John had a special love of literature, ideas, his wife and two daughters, and airplanes. He was a pilot’s pilot — military, airline, corporate, genav — with an uncanny recollect, as demonstrated last summer at the Farnborough air show while working for Show News, a sister publication. Paul Jackson, a Show News colleague who more significantly serves as editor-in-chief of Jane’s All the World’s Aircraft, recalls John’s authority and strong opinion about almost everything aeronautical.
At one point, Paul says, John was at his computer “squinting at one truncated fin and wing in the background of a screen photo and asked, ‘Isn’t that a Gloster Javelin?’ John’s undying place in my affections was guaranteed that instant by the fact I am not worthy to touch the hem of the flying suit of any Yank who can recognize a fragment of Gloster Javelin.”
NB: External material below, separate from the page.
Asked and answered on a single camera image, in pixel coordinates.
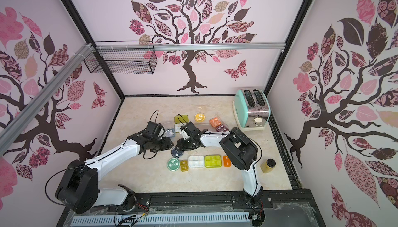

In addition to all that, John was a consummate storyteller, both spoken, which kept listeners enthralled, and in print, which garnered him awards and a following. His final yarn, among his best, resulted from his lifelong curiosity about the world and its inhabitants. It begins on page 42.
A lesson from John’s passing and the pink house’s destruction is to not let familiarity blind you to the solidly good. And, happily, I took that lesson to heart.
The Corporate Angel Network was co-founded in 1981 by the late Leonard Greene, the brilliant inventor-head of Safe Flight Instrument Corp. When his son, Randy, took over Safe Flight, he could easily have cut ties with CAN to step away from his father’s legacy. But he did not.
Rather he invested his own time, heart and treasure in the charity and has actively recruited some of business aviation’s best to help ensure CAN has the lift, funding and facilities to flourish. And it has. Last year, CAN arranged free travel aboard business aircraft for more than 3,000 cancer patients, a record.
For his singular commitment, Randy received this year’s Aviation Week Laureate for Business and General Aviation. I handed him the trophy at a fancy gathering last month in Washington.
John Wiley was surely smiling. A good man got recognized, and I got a free dinner.